Moscow Traffic Jam
Radar

Moscow is famous for the traffic jams, with the governments continually fighting that particular problem. Nevertheless, the beginning of 2018 was marked with the new traffic bottleneck created with the help of BGP misdirection. At 12:01 UTC 17.01.2018, AS8901 belonging to Moscow City Government started leaking prefixes between its upstreams: the Rostelecom (AS12389) and Comcor (AS8732). Redirection peaked at 70000 affected prefixes.

Anomaly active phase took just 15 minutes, followed by the long tail of stuck routes, found in the BGP tables of several ISPs. For example, at the looking glass operated by SG.GS (AS24482), at the time of the writing we were able to find the following route: 

5.121.176.0/20     *[BGP/170] 02:22:00, MED 18510, localpref 200, from 203.175.175.45
                      AS path: 8732 8901 8901 8901 8901 12389 6453 3320 48159 44244 I, 

While this leak had limited propagation through the upstreams and Tier-1 providers (3.8% of an overall amount of the leaked prefixes), it still had a significant effect on the peering network of Comcor. This anomaly had main influence on the Russian traffic, however, affected other regions as well.
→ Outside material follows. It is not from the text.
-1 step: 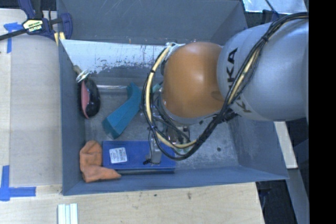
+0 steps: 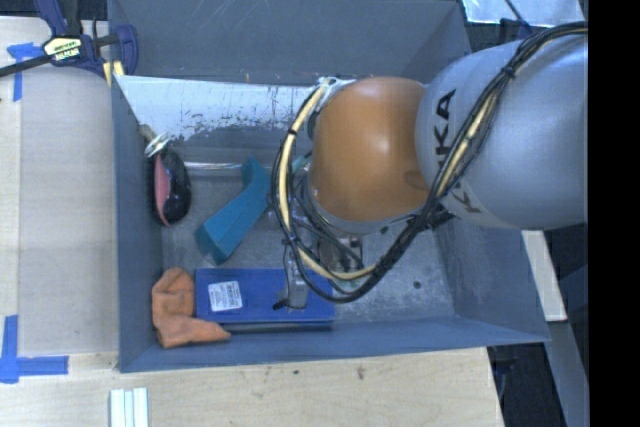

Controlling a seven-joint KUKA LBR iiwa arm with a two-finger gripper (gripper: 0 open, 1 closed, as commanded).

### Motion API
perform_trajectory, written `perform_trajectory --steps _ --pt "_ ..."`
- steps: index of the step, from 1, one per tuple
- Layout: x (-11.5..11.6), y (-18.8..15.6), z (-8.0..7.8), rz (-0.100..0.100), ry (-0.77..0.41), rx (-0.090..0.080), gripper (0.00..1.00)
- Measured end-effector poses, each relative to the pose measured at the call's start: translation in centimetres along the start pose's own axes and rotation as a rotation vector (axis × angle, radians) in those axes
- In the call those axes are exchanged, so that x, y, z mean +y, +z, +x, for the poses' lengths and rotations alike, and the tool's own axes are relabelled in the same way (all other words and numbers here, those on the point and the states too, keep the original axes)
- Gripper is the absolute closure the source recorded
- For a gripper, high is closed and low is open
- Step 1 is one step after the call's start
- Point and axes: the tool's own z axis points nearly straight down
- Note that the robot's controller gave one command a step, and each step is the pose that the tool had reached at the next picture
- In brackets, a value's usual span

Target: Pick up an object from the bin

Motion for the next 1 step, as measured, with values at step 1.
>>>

All that redirected traffic should have been lost - there is little chance of Moscow Mayor’s network capable of processing such traffic volume, making various services partially unavailable. The list of victims includes prefixes originated by Amazon, Alibaba, Microsoft, Linkedin, and others. The final impact may have been even worse, but all the leaked routes were prepended 4 times by AS8901, making them less preferable.

We can distinguish two major reasons for this incident:

  1. Both ingress and egress filters between the Comcor’s and the Moscow City Government’s networks suddenly disappeared;

  2. An absence of filters between Сomcor and its peers (private and through IX) made this anomaly global.

Peering is a crucial part of the interdomain routing. However, when you rely on the expertise of your peering partner without any backup on your side, you also delegate them control of connectivity and availability of yours and the customer’s services. We believe that ISPs should reconsider adding filters, or other controls not only at the customer-related links (where it’s their obligation) but at the peering links as well.